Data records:
• • •

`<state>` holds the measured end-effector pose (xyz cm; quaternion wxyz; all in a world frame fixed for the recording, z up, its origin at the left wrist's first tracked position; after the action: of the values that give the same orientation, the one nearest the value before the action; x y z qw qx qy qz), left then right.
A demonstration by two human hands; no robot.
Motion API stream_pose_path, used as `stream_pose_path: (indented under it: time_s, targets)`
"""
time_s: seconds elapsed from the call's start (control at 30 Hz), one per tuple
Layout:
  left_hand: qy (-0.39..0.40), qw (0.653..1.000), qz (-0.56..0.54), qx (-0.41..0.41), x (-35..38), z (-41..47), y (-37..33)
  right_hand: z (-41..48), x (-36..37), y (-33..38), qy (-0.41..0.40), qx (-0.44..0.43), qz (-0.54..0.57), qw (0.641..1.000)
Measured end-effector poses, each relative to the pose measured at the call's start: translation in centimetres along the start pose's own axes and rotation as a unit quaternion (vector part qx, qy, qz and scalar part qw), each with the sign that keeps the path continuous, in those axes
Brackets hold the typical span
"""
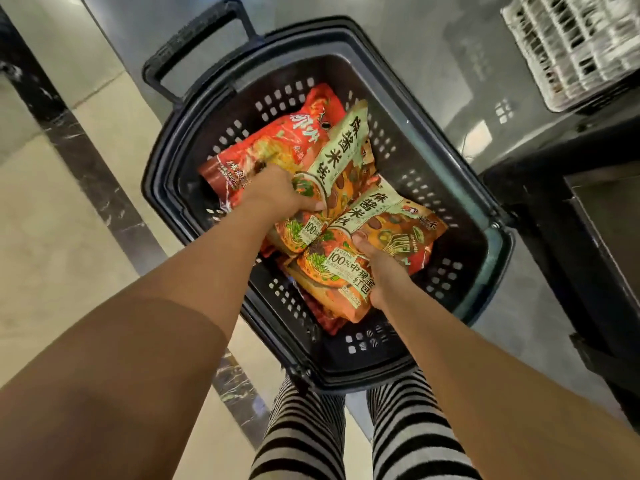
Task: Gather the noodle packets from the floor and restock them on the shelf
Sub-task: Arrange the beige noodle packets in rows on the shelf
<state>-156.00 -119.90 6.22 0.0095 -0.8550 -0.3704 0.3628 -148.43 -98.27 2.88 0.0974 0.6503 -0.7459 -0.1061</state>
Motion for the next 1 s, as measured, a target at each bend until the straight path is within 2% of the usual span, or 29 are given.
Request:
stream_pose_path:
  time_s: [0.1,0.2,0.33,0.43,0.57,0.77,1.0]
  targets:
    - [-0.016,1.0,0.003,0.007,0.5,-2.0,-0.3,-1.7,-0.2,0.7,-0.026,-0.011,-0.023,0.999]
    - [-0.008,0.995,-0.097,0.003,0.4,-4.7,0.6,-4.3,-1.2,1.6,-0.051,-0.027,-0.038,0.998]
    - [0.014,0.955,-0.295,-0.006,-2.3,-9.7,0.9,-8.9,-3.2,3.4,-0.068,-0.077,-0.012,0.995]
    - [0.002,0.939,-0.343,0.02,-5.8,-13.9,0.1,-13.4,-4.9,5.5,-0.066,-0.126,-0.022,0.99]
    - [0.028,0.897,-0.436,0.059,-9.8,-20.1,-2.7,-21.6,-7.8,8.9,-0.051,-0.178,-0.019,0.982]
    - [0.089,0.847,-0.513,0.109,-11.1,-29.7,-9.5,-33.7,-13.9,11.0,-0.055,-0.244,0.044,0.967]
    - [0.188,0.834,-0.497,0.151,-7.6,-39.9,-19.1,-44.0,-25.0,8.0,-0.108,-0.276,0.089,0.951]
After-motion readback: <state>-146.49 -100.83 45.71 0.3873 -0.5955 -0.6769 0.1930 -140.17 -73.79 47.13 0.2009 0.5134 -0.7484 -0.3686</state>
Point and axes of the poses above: each hand's wrist, its own z-axis towards the middle knuckle, its own x-axis out of the palm, y = z × x, the point moved 7 cm from there along z, towards the middle knuckle, and after that the axes turned 5 degrees about z, right-handed, at the moved point
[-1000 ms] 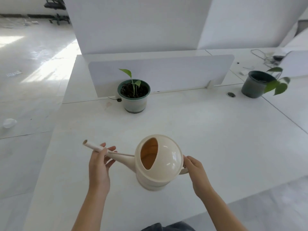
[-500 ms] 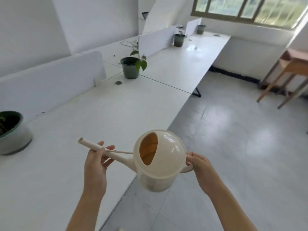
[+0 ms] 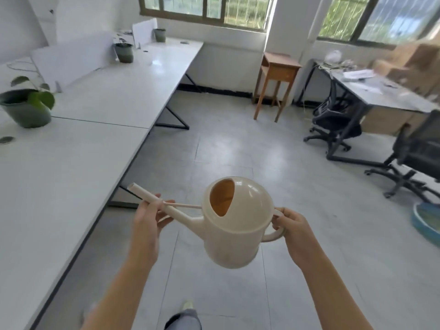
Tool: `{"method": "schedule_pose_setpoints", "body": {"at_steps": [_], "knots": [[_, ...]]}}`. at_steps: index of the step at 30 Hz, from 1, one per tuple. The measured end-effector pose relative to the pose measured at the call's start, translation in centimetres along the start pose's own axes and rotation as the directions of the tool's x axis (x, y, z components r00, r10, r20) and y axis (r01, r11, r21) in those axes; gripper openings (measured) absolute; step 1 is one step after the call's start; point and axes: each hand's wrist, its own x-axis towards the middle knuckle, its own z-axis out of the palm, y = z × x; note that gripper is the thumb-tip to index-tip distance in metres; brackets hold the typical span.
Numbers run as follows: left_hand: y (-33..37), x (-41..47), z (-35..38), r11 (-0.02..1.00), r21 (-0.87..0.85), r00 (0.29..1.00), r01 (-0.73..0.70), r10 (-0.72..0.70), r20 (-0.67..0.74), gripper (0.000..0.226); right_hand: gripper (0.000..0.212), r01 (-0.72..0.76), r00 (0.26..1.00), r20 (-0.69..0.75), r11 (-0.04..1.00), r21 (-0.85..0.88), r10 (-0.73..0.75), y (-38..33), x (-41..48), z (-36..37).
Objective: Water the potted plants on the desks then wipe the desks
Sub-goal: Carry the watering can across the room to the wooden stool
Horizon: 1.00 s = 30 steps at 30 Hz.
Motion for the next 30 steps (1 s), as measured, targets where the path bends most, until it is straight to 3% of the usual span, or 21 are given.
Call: {"method": "schedule_pose_setpoints", "body": {"at_steps": [11,14,18,24,30], "knots": [[-5.8,10.0,15.1,0.997,0.074,0.992,0.033,-0.042,0.118,0.019,0.026,-0.030,0.991,-0.127,0.999,0.011,0.032,-1.0,12.3,-11.1],[-6.7,13.6,20.4,0.997,0.060,0.991,0.047,-0.054,0.123,0.022,0.012,-0.042,0.992,-0.120,0.999,0.009,0.043,-2.6,16.7,-14.0],[-7.4,17.7,27.2,0.996,0.062,0.986,0.066,-0.074,0.151,0.023,0.010,-0.054,0.987,-0.150,0.998,0.024,0.057,-4.5,22.2,-18.5],[-10.0,23.6,36.8,0.994,0.093,0.981,0.060,-0.076,0.181,0.024,0.006,-0.037,0.987,-0.153,0.998,0.043,0.043,-5.4,30.8,-25.3],[-14.3,29.3,47.1,0.996,0.082,0.989,0.033,-0.045,0.143,0.025,0.011,-0.007,0.998,-0.061,0.999,0.043,0.009,-6.6,41.2,-33.7]]}}
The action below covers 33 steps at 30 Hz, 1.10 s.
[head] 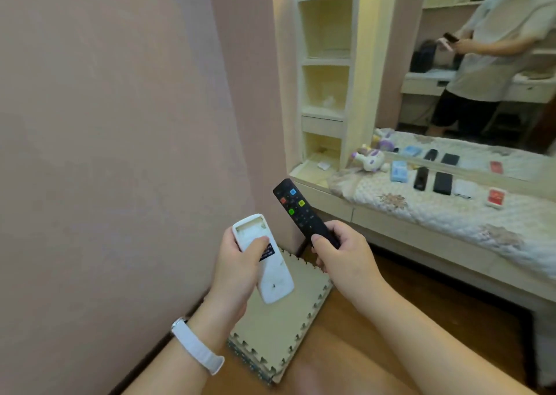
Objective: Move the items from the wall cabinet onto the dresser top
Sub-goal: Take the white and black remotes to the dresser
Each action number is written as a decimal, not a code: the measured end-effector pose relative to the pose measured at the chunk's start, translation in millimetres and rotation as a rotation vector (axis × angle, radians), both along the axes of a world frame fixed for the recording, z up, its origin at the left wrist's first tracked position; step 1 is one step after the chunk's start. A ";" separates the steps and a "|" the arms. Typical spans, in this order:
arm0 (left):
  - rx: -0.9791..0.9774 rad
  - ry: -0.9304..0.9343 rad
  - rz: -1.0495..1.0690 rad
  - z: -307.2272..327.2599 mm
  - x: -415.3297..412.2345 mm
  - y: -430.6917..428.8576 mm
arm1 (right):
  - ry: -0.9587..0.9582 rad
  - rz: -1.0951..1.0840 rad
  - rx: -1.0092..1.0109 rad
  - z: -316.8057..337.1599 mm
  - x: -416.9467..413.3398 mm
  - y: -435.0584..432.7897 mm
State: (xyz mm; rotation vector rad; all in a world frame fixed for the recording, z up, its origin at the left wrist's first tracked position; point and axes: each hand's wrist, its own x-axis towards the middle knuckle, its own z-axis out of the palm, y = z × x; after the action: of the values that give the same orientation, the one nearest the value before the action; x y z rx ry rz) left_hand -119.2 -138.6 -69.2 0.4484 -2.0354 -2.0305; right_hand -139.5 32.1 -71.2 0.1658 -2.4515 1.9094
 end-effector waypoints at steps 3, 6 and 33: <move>0.029 -0.027 -0.096 -11.6 -36.0 24.6 | -0.024 -0.123 0.027 -9.2 -14.6 25.1; 0.078 -0.054 -0.185 -21.8 -77.4 47.6 | -0.055 -0.219 0.061 -17.6 -35.9 46.9; 0.172 -0.252 -0.800 -73.9 -332.7 276.9 | -0.209 -0.910 0.038 -70.8 -169.2 233.1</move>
State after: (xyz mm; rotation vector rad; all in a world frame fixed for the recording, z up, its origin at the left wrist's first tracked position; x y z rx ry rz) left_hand -451.9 138.3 -143.1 -0.1368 -2.4632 -2.7185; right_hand -308.7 265.2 -142.0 -1.0039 -2.0648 1.4856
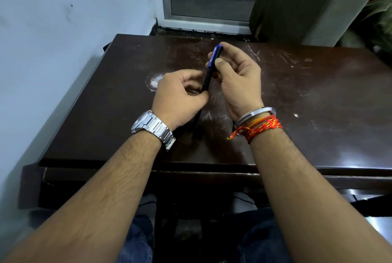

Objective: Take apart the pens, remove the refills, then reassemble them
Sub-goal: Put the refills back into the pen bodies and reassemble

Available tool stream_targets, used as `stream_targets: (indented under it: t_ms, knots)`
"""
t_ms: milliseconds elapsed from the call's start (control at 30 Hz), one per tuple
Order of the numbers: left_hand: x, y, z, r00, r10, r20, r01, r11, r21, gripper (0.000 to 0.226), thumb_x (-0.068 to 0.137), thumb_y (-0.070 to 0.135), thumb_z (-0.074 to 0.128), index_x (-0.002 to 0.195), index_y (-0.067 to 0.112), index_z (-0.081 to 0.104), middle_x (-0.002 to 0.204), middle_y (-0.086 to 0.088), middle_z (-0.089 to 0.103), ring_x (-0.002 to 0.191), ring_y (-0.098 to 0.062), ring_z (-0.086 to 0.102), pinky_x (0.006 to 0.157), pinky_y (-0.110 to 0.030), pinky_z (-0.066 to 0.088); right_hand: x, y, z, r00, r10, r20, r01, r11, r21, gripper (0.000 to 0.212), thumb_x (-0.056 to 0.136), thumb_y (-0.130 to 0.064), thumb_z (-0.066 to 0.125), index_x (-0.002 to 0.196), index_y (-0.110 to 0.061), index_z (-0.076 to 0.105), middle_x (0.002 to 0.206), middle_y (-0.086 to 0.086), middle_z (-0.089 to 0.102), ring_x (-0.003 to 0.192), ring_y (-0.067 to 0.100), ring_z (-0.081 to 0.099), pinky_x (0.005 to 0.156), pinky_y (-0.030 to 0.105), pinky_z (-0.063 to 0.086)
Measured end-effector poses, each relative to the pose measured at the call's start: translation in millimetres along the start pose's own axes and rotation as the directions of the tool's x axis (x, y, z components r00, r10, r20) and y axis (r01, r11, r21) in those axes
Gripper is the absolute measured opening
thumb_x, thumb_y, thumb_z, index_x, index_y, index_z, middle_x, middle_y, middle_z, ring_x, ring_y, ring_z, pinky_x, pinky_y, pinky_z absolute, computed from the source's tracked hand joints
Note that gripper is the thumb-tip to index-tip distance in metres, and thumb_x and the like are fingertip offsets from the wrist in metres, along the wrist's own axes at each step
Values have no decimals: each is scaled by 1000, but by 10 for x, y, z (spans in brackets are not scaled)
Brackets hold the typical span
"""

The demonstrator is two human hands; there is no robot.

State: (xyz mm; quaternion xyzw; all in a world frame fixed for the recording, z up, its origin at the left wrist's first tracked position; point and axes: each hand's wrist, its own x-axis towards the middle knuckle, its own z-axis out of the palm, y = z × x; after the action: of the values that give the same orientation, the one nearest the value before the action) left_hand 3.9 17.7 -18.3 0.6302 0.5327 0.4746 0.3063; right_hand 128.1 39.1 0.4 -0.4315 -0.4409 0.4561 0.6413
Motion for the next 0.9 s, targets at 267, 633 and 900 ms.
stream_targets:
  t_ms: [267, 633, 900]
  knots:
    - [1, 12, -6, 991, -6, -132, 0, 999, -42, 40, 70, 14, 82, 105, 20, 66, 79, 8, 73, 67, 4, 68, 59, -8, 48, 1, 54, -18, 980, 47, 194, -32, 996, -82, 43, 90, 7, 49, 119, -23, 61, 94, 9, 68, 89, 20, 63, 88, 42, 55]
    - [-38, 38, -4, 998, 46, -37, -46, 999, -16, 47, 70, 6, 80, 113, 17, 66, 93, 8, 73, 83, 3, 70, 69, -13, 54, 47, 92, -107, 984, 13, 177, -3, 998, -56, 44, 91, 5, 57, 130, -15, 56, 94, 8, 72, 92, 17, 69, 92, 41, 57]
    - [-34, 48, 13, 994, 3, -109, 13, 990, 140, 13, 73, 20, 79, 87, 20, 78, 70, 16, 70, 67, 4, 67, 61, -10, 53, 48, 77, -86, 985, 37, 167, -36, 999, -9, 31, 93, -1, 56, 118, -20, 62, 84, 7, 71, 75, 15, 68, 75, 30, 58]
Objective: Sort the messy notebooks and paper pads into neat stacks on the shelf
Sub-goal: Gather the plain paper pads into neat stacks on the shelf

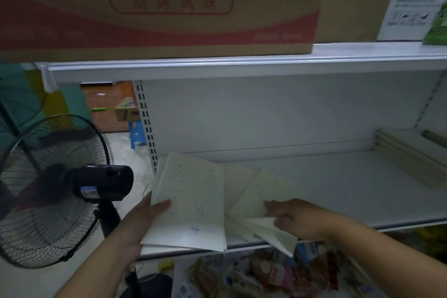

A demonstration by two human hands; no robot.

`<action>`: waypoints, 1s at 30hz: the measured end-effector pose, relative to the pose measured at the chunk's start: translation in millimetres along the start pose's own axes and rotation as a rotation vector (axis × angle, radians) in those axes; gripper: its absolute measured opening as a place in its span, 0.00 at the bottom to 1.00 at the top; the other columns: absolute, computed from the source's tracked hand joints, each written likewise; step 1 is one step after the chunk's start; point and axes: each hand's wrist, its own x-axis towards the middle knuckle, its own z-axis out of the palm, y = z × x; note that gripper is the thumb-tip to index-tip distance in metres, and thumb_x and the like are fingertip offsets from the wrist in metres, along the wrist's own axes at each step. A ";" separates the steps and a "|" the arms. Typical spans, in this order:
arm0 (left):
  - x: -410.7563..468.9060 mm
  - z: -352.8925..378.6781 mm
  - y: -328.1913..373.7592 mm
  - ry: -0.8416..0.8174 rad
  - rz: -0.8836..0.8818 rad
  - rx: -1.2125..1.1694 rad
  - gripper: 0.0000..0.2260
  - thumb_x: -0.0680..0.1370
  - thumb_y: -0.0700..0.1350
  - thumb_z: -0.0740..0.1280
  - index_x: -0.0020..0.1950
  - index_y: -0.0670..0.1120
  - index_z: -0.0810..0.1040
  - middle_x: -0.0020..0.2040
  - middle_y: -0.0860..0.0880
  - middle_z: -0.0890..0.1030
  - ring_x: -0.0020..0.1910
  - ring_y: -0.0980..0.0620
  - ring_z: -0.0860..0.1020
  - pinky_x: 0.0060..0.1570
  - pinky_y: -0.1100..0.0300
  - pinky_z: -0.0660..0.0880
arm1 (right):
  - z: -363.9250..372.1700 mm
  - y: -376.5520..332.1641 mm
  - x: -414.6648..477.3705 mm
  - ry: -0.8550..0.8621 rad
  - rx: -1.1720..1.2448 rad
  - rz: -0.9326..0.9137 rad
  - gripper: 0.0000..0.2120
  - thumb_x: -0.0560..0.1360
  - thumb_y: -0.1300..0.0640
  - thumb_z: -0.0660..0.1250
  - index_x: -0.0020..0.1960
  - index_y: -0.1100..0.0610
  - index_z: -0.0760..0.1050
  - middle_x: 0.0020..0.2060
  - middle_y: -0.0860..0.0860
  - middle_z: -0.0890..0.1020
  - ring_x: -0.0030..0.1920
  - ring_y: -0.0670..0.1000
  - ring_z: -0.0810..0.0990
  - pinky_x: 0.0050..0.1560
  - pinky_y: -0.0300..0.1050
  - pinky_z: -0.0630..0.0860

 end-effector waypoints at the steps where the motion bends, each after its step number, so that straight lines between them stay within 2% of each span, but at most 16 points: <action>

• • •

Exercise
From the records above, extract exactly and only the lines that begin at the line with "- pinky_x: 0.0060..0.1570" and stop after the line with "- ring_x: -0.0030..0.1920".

Answer section
  - pinky_x: 0.0060..0.1570
  - pinky_y: -0.1100..0.0300
  - pinky_z: -0.0660..0.0880
arm1 (right):
  - z: -363.9250..372.1700 mm
  - y: -376.5520..332.1641 mm
  - x: -414.6648..477.3705 mm
  - ry: -0.8550..0.8621 rad
  - rx: -1.1720..1.2448 rad
  - rz: -0.9326..0.9137 rad
  - gripper: 0.0000..0.2120
  - thumb_x: -0.0560..0.1360
  - thumb_y: -0.1300..0.0640
  - thumb_z: -0.0660..0.1250
  - index_x: -0.0020..0.1960
  - index_y: -0.1100..0.0610
  - index_z: -0.0760..0.1050
  - middle_x: 0.0020..0.2060
  - middle_y: -0.0860..0.0860
  - middle_z: -0.0890..0.1020
  - ring_x: -0.0030..0.1920

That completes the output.